Problem description: As you work through the listing, transcribe every line exactly as it reads.

The data:
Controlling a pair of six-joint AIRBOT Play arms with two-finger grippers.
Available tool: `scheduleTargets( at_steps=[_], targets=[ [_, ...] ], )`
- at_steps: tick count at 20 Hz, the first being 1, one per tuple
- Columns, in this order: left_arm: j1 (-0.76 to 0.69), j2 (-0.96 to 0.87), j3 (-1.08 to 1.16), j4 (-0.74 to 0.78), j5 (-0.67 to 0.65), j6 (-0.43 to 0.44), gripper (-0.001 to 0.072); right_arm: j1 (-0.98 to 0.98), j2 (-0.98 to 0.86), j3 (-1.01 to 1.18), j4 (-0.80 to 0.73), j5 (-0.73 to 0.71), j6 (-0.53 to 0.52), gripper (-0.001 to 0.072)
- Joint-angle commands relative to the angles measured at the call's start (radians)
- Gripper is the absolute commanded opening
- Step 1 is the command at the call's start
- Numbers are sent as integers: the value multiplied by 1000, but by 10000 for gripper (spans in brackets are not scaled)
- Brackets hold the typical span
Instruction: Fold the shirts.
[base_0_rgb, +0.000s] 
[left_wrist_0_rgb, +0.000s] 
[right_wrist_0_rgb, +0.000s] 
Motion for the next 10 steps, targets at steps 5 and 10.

Result for this task:
Controlling a pair of six-joint AIRBOT Play arms with two-finger grippers.
Available tool: `scheduleTargets( at_steps=[_], targets=[ [_, ...] ], )`
- at_steps: tick count at 20 Hz, the first being 1, one per tuple
- Columns, in this order: left_arm: j1 (-0.76 to 0.69), j2 (-0.96 to 0.87), j3 (-1.08 to 1.16), j4 (-0.74 to 0.78), j5 (-0.67 to 0.65), j6 (-0.43 to 0.44), gripper (-0.001 to 0.072); right_arm: j1 (-0.98 to 0.98), j2 (-0.98 to 0.86), j3 (-1.01 to 1.18), j4 (-0.80 to 0.73), j5 (-0.73 to 0.71), j6 (-0.53 to 0.52), gripper (-0.001 to 0.072)
- Joint-angle commands relative to the angles measured at the call's start (radians)
- Gripper is the absolute commanded opening
- Step 1 is the command at the call's start
- Numbers are sent as integers: the value multiplied by 1000, but by 10000 for gripper (spans in brackets are not scaled)
- Brackets hold the typical span
Instruction: Fold the shirts.
[base_0_rgb, +0.000s] 
[left_wrist_0_rgb, +0.000s] 
[right_wrist_0_rgb, +0.000s] 
Motion for the next 10 steps, targets at steps 5 and 10.

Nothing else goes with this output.